Wild boar reproduce quickly being toward the r-selecting end of the reproduction continuum. They can take advantage of favourable environmental conditions, reproducing up to twice a year and reaching puberty at 30kg of weight rather than at an age class. The sows produce 4-6 (on average) hoglets per litter, living in maternal groups known as sounders. Juvenile male boar group together after being ousted by the sows in late summer/early autumn. Once adult, the males become solitary only rejoining sounders during the main rutt in November-December. Wild boar are omnivorous, consuming roots, invertebrates, tree mast and rhizomes. They create rooted areas whilst foraging, these are distinctive in character, the turf being turned over on itself, such rooted areas can be quite extensive.

The effects of the re-emergence of this species on the forest ecology, the human residents, and visitors is, as yet, to be ascertained in any long term capacity. An initial study (Dutton and Clayton in prep) into the public perception of the boar in the Forest showed that most were welcoming but there were issues over perceived ‘damage’ and the potential danger to dogs and people.

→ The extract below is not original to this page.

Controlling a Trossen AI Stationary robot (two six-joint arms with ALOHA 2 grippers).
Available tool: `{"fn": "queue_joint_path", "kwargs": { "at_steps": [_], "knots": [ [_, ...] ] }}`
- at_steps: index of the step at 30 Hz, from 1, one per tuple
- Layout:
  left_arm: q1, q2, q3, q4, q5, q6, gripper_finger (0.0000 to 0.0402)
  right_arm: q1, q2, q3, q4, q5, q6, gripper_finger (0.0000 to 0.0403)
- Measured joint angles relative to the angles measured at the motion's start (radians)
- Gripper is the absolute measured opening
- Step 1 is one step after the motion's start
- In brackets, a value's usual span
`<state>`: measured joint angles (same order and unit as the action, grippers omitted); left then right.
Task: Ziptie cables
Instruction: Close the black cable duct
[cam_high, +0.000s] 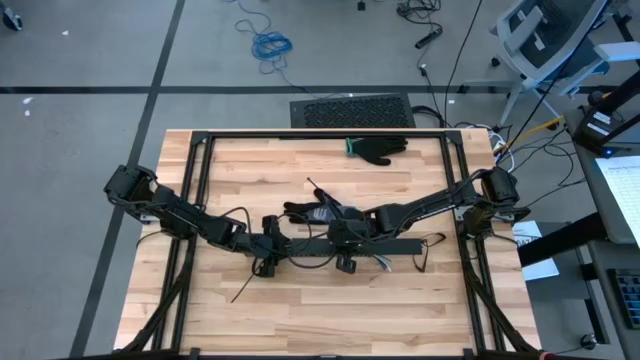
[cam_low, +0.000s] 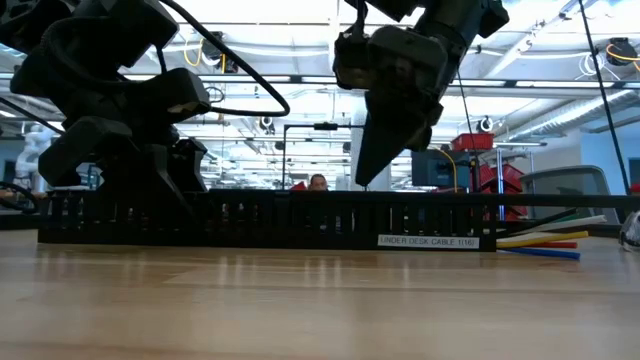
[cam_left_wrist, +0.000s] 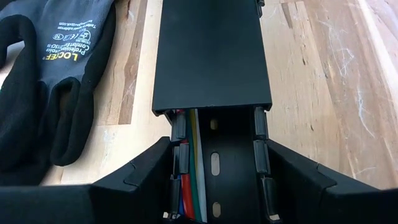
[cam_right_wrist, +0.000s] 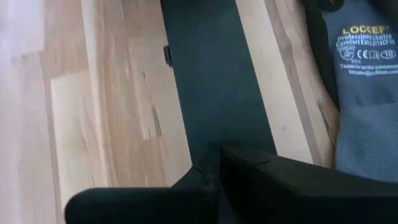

This PhD study is investigating aspects of the ecology, the impact of wild boar on the Forest of Dean and the human dimension to their presence. This investigation is in direct response to the DEFRA Action Plan (DEFRA, 2008) and the Forestry Commission’s Feral Wild Boar Management Plan (Forestry Commission, 2011). The three principle areas of investigation are:

1. What is the current distribution of wild boar in the Forest of Dean in relation to habitat type?
2. What is the impact of wild boar on forest vegetation and invertebrates?
3. What are the human perceptions to the presence of wild boar within this area and what impact, financial or otherwise have they had?

Professional Bodies

Professional Bodies



Conference Presentations and Symposia

Clayton, H.T. & Dutton, J.S. (2012). Wild Boar Study Day. A one-day symposium delivered to the Conservation Ecology Special Interest Group, British Ecological Society. Beechenhurst Lodge, Forest of Dean. 4th April 2012.

Dutton, J.S. & Clayton, H.T. (2010). Public perception of wild boar in the Forest of Dean, England, potential implications for their future management. 8th International Symposium on Wild Boar & Other Suids, FERA, York. 1st-4th September 2010.

Clayton, H.T., Dutton, J.S., Farrell, M. (2010). Public perception of wild boar in the Forest of Dean. Mammal Society Annual Conference and AGM, Bangor University. 26th-28th March 2010.

Dutton, J.S. & Clayton, H.T. (2010). Public perception of wild boar in the Forest of Dean, England, potential implications for their future management. Bristol Science and Research Colloquium, Bristol Zoo. 1st December 2010.

Dutton, J.S. & Clayton, H.T. (2009). Wild boar in the Forest of Dean: history, current Issues and future research. Bristol Science and Research Colloquium, Bristol Zoo. 4th March 2009.